In the history of our broken educational system, Americans have bravely conquered a hundred issues – from PTA reforms to student safety to allowing teens who can’t even spell “graduation” into their dream colleges.
But for 99 of our successes, one concern has stayed constant: standardized testing.
Only one less requirement would bring our system back to its 100%. Ban standardized testing.
I can’t remember a time when I haven’t wanted to walk through Yale’s gates. And so, at the peak of the standardized testing controversy this February, I experienced my first real heartbreak.
Scrolling through the news, my world came crashing down when I read that Yale would be requiring test score submissions for their incoming applicants of the class of 2025.
Pre-pandemic, thousands of colleges across the nation had already gone test-optional, recognizing their inherent bias. Post-pandemic, hundreds more followed suit. But it’s not enough – colleges need to stop requiring them for admission and outright ban standardized testing.
This fall, like thousands of other high schoolers around the nation, I was faced with the incredible privilege of taking the PSATs. I had finished Section 1 quite early and couldn’t help but take a small snooze, promising to wake up before the next quarter of the exam.
(I ended up oversleeping and missing half the section, but) in my wondrous 15 minutes of power nap/daydream time, I got to thinking: How could my entire life be reduced into four digits that would determine my success?
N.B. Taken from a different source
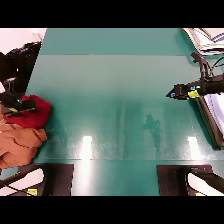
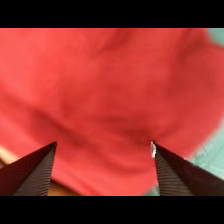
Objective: Fold the shirts.
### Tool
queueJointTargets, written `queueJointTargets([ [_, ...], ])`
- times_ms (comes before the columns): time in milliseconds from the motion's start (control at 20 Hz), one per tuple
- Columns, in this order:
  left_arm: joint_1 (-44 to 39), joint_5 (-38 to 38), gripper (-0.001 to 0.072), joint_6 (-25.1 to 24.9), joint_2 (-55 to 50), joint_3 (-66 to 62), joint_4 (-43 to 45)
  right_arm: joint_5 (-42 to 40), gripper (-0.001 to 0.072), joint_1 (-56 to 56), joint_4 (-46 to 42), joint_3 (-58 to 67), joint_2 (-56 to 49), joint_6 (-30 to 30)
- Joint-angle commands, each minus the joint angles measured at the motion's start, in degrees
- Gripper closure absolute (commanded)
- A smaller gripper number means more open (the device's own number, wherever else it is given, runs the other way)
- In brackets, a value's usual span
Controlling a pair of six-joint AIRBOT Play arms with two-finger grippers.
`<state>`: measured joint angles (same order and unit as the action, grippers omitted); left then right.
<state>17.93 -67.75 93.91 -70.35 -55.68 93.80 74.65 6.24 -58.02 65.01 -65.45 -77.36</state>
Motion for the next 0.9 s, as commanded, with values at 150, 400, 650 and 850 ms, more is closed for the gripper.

How many of the girls around me had studied for years to lead up to this point? How many were paying insane preparatory fees to score the perfect 1520?
How many would be denied the next step in their education simply because they couldn’t afford to catch up to their immensely privileged peers?
These past few years, two words have been thrown around in the media as if they were graduation caps: standardized testing. And yet, it seems that both critics and supporters have tried to disregard half of it.
Let’s re-center this debate – “standardized testing” literally has the word “standardized.” But, what does this astute observation mean?
Flip open a dictionary.
Standard: a norm established by authoritative custom to measure value or quality.
Now flip open the news.
Every statistic has actively proven that our “measurement of quality” in the status quo, e.g., the ACT or SAT, just aren’t “fairly established.”
A 2020 study found that white Anglo-Saxon Protestants created these tests in the early 1900s as a way to “sort new arrivals.” Unfortunately, when looking around at our reality, it seems like their original ideal of discrimination has succeeded.
And it’s not just the SAT – the National Education Association quantifies that the LSAT, MCAT and ACT have solely benefited white constituents. The New York Times wrote in January that the average test scores for middle-class, Black or Hispanic students average 106 points lower than their upper-class counterparts, as the tests discriminate by both race and class.
This is because ‘standard’ never works, especially when the standard is corrupt at its very core. I mean, if admissions relied solely on SAT scores, colleges would mirror the segregational society we’re trying to fix in real life.
We can’t continue to allow a simple test score to push us into a past that forces discrimination onto the people who need us to break that cycle.
But banning the SAT seems like quite a drastic measure; discussions and propositions have inspired fear. Let me decrease this stigma and explain why an outright ban won’t hurt students.
If I could condense every research article I’ve looked at into one word, it would be equality – and I agree; both critics and supporters want what’s most fair for our students.
But standardized tests are systemically unfair. Here’s the admissions-level benefit we need to explain: Once we ban testing, we promote more equality because we allow admissions officers to stop measuring a student’s worth with a four-digit number that can be bought and start focusing on life stories from essays, recommendations that attest to character and extracurriculars that tell what a number can’t.
That’s more equal than a biased machine-graded exam.
Jennifer Lawrence, Charles Darwin, Rihanna, Sir Isaac Newton, Scarlett Johansson, Michael Jordan – that’s 99 letters to remind you that you don’t need to take the SAT to leave a legacy.
I’m only asking for one simple ban to stitch tomorrow’s system back to 100%.